Based on the novel Le tour du monde en quatre-vingts jours by Jules Verne, first published in 1872, in serial form in a newspaper.

An Englishman named Phileas Fogg makes a wager with his fellow club members that he will make a trip around the Earth in eighty days at the most. His newly hired servant Passepartout is taken along with him. Several unforeseen incidents appear along the way to delay them. To complicate things further, a Scotland Yard agent follows Fogg on the suspicion that he is the man who robbed the Bank of England.

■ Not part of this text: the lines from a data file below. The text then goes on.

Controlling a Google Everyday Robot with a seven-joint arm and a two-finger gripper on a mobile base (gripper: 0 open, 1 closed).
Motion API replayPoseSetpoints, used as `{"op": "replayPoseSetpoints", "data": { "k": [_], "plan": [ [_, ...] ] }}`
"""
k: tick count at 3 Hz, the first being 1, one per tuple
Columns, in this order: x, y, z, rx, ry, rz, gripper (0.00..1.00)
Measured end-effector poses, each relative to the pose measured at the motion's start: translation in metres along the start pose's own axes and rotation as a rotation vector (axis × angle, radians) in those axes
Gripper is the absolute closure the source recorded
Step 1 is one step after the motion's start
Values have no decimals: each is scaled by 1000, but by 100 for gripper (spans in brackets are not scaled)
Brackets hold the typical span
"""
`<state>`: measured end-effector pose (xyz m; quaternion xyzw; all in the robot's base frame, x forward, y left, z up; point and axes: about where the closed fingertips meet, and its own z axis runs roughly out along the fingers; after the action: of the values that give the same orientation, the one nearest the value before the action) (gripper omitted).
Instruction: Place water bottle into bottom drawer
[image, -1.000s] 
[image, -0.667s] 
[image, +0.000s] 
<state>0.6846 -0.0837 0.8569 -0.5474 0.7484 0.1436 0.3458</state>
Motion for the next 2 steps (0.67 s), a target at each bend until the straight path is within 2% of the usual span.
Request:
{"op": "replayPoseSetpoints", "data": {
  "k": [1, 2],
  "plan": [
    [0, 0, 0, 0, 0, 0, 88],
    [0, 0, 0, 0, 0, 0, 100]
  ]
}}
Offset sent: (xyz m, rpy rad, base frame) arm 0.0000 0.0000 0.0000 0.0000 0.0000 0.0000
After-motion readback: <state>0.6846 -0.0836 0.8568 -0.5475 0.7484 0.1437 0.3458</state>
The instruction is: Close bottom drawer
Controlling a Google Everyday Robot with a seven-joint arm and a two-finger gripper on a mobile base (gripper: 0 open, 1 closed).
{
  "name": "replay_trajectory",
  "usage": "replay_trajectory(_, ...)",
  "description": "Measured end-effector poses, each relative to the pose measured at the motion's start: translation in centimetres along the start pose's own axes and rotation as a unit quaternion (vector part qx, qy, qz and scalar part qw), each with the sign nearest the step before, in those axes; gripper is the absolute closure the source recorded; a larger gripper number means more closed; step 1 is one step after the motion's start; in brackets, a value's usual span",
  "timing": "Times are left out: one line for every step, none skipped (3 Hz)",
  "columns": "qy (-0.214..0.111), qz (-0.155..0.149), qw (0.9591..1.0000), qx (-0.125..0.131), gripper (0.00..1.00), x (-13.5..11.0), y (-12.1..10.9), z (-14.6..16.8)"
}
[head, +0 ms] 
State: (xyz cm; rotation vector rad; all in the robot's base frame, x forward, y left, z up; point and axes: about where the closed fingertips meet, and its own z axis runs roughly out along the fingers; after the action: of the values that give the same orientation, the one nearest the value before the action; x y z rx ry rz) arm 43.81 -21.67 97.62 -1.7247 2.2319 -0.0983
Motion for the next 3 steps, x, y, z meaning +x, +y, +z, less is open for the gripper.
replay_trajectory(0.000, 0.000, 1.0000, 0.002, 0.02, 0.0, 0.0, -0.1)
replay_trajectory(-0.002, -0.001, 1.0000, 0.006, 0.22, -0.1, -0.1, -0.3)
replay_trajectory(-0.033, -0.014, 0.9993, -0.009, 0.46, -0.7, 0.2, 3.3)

It doesn't quite do justice to the novel in terms of excitement and pace, which are sacrificed for set-pieces like a bullfighting sequence, a Spanish dance sequence, and a balloon voyage which is not in the novel. Still, the set-pieces are somewhat enjoyable for their own sake, and the film as a whole has a reasonable amount of entertainment value. The English club sequence in the beginning is a very funny satire of the English character. Although almost a century separates the novel from the film, the societal values expressed by both are pretty much the same, implicitly praising European values and criticizing a backward society like India through a depiction of its fanatical practice of the suttee (in which a widow is sacrificed when her husband dies). Native-Americans are portrayed as mere savages (remember this is based on a French author who probably was neither aware of nor interested in the subtleties of Native-American history). All this would be inadmissible in our "politically correct" days and, in fact, the 2004 remake has nothing of the sort, and none of the values expressed by the novel.

Watched it in a pan-and-scan copy of about 150 minutes (the uncut version is about 180 minutes).